Ghosting Read online

Page 13


  Tiger talked a lot about passion and poetry—the two main elements that would underpin the book. He used the word poetic sweepingly in the way others might say beautiful or fine. To call something poetic was the highest accolade. It could apply to paintings, furniture, faces, conversations, encounters and many other things besides, notably sex. Passion on the other hand was a softening word for just one thing—sex. Over the years we had discussed sex many times, very often in the context of films we had seen, and he gave the impression that he favoured a kind of idealised romantic love with an overlay of crude fucking. I could sense danger ahead.

  There is a great deal of nonsense talked about writing novels. The common assumption is that it is easy: we all have a novel in us, so they say.

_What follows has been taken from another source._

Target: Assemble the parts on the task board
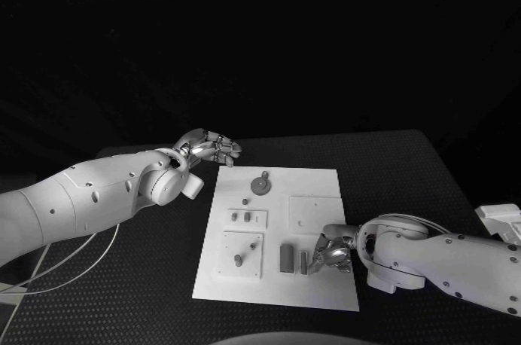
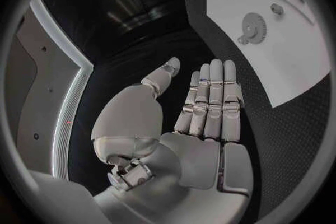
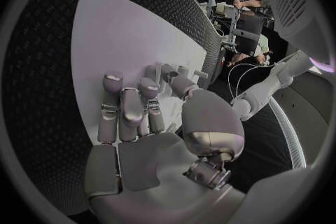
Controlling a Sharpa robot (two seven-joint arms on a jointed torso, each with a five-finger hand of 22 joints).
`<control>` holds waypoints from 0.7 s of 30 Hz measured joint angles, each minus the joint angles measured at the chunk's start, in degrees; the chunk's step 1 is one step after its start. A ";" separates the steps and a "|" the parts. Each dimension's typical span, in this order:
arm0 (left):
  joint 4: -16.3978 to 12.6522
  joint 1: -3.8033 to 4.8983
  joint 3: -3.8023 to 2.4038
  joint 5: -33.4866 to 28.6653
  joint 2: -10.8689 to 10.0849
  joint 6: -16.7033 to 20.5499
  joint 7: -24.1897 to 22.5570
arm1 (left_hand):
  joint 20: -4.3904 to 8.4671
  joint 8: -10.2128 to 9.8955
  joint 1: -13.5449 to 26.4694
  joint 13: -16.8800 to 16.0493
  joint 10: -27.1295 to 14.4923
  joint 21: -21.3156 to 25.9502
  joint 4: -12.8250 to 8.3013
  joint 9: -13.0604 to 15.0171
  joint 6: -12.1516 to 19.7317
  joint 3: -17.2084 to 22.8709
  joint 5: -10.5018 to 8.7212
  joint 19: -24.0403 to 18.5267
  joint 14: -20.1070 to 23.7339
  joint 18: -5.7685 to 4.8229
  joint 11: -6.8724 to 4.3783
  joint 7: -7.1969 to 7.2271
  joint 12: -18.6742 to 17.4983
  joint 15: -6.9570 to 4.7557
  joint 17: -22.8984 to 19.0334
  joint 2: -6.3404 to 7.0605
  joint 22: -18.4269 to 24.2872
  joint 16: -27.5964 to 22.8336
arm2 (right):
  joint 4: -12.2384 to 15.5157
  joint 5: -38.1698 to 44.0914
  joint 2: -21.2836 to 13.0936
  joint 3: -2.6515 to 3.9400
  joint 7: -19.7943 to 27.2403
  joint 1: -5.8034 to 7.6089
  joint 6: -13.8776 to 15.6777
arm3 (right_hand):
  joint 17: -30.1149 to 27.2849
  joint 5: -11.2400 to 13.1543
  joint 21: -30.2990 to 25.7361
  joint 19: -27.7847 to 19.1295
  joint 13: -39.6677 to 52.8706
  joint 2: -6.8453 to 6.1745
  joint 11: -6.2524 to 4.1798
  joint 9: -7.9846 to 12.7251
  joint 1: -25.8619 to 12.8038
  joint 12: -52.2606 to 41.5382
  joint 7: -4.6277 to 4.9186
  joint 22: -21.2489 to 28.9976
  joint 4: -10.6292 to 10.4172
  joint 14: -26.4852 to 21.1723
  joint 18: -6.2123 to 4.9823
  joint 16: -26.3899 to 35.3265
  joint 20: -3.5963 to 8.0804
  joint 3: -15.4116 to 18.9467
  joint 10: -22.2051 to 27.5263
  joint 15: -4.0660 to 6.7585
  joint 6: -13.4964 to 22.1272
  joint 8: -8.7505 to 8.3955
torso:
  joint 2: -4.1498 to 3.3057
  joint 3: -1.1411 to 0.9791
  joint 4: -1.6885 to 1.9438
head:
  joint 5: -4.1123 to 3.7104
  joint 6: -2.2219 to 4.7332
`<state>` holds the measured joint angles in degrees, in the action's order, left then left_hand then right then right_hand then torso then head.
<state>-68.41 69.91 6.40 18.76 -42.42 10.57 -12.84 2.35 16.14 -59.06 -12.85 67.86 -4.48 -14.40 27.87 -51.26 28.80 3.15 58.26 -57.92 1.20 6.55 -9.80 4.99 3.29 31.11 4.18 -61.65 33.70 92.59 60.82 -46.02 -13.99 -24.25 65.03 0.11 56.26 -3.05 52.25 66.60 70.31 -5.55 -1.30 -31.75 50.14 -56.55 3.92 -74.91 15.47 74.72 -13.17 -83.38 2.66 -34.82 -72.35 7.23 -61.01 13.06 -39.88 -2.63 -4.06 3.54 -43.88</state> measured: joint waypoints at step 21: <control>6.58 -0.33 0.02 -5.28 2.81 -0.54 -0.38 | -0.70 0.00 0.50 0.29 -0.12 0.45 0.15 -0.29 0.61 -0.15 0.00 -0.78 0.69 0.06 0.11 -0.21 -0.37 0.69 0.23 -0.03 0.27 -1.79 | -26.44 -18.70 6.06 3.68 26.12 5.78 1.11 | -4.10 0.00 -2.70 -3.52 -0.05 -0.59 1.92 -0.19 1.47 1.00 2.64 -0.02 -0.40 -5.62 -0.19 3.36 -1.64 -2.07 4.85 -1.89 6.13 -0.88 | 1.99 0.60 -0.42 | -1.54 8.33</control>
<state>-61.84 69.58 6.42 13.48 -39.61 10.02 -13.22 1.65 16.14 -58.56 -12.56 67.75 -4.03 -14.25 27.58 -50.65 28.65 3.15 57.47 -57.24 1.26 6.67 -10.01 4.62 3.98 31.35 4.15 -61.38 31.91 66.15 42.12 -39.96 -10.31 1.87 70.80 1.22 52.16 -3.05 49.55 63.09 70.26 -6.15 0.63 -31.94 51.61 -55.55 6.55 -74.93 15.06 69.10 -13.36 -80.01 1.02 -36.89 -67.50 5.34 -54.89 12.17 -37.89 -2.03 -4.48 1.99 -35.55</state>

People talk carelessly about their intention to “write it all down one day.” They encourage others with the same recklessness. They hear a funny/tragic/bizarre story in the pub one day and in no time at all they are saying that it would “make a good novel.” As if the only way to give validity to a chunk of real life is to wrap it up in a novel. As if it were the simplest thing in the world. Where did this illusion spring from? It is a job to write a novel. And now it is my job.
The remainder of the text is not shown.